There is therefore a risk that income will shift too quickly from labor to capital. Companies will produce more efficiently, but the economy will lack sufficiently strong demand to absorb this new capacity. In other words, AI is technologically brilliant, but economically less useful if it cuts off the very consumers on whom it depends.
The Supercycle Sucking Up Liquidity
Another risk identified by the BIS is capital risk. Artificial intelligence is often presented as a purely digital revolution. In reality, it is increasingly an industrial and infrastructure boom.
It requires chips, memory, servers, data centers, cooling, electricity, transmission networks and construction capacity. All of this costs enormous amounts of money. The five largest hyperscalers are expected to spend more than $1tn on AI-related capital expenditures in 2025 and 2026. This is no longer garage-based innovation or a software product with minimal marginal costs. It is a new investment supercycle.
Every investment supercycle has one unpleasant characteristic: it consumes capital before it begins to generate returns. AI is therefore beginning to drain liquidity from financial markets. Money that could be flowing into other sectors, such as dividends, share buybacks, smaller companies or traditional investments, is being diverted to data centers and infrastructure.

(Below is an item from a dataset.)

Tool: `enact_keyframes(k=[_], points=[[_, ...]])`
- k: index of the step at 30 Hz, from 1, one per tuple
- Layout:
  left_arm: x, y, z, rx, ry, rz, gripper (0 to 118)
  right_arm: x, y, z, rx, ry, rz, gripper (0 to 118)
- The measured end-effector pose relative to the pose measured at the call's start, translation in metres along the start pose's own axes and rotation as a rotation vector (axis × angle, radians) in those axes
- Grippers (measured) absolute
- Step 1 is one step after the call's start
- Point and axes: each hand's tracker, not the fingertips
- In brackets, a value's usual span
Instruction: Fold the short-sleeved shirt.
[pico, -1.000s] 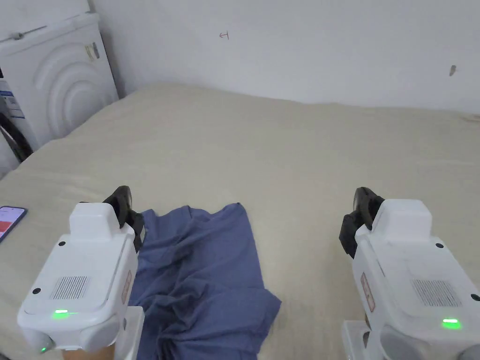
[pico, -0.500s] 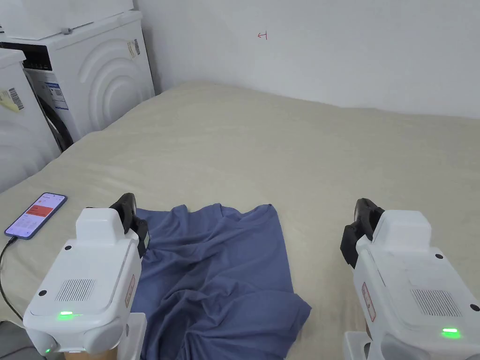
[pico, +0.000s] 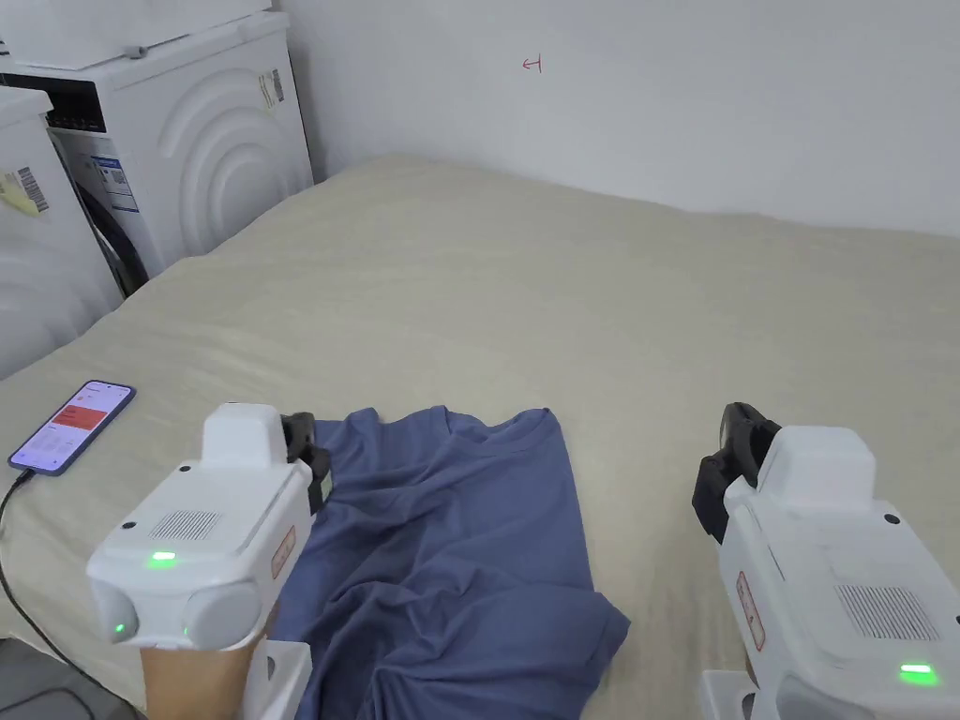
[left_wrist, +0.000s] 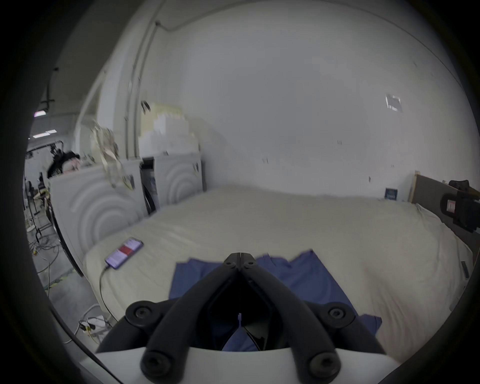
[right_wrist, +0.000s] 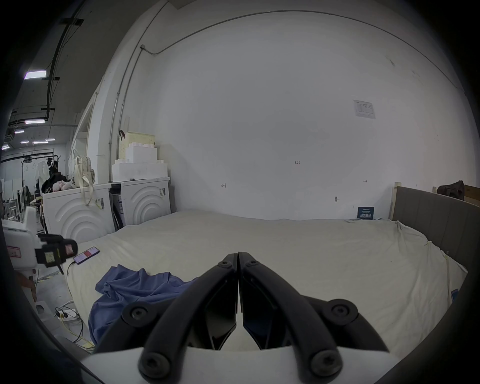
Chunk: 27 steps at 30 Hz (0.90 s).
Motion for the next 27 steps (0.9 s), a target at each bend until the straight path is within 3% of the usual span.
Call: enact_keyframes(k=[8, 10, 12, 14, 16, 23, 27], points=[[0.018, -0.022, -0.082, -0.404, -0.133, 0.014, 0, 0.009, -0.009, -0.008, -0.033, -0.014, -0.005, 0], [0.020, -0.029, -0.102, -0.493, -0.152, 0.055, 6, 0.011, -0.011, -0.010, -0.042, -0.017, -0.001, 0], [0.022, -0.036, -0.120, -0.571, -0.173, 0.075, 33, 0.013, -0.014, -0.013, -0.053, -0.020, 0.004, 0], [0.026, -0.041, -0.133, -0.612, -0.181, 0.067, 78, 0.015, -0.017, -0.016, -0.065, -0.021, 0.010, 0], [0.030, -0.047, -0.146, -0.676, -0.188, 0.046, 104, 0.018, -0.020, -0.018, -0.077, -0.026, 0.016, 0], [0.046, -0.056, -0.163, -0.755, -0.135, -0.080, 108, 0.028, -0.029, -0.021, -0.110, -0.039, 0.010, 0], [0.047, -0.068, -0.176, -0.827, -0.112, -0.076, 108, 0.033, -0.031, -0.020, -0.119, -0.048, 0.008, 0]])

At first, this appears to be evidence that artificial intelligence will reshape the future. Later, however, it may turn out that some of this capital was spent too soon, at too high a cost and on the basis of overly optimistic assumptions.
It is precisely here that the BIS warning takes on concrete market significance. The problem is no longer just whether artificial intelligence will eventually boost productivity, but how long companies will have to keep increasing investment before that promise begins to show up in their results.
Apple and Microsoft are no longer raising prices because they are selling customers new technological features, but because someone has to pay for the rising costs of memory and other components.
Investors understood this immediately. Hyperscalers are being forced to increase capital expenditures once again, while the market is no longer willing to forgive this insatiable appetite for investment. The BIS warning therefore did not remain an academic footnote in the annual report.
It is visible on the stock market itself: after a few weeks, Wall Street is running out of steam. As the first half of the year draws to a close, Europe suddenly does not look like the laggard, but rather like a market that, at least for the moment, can afford to keep pace.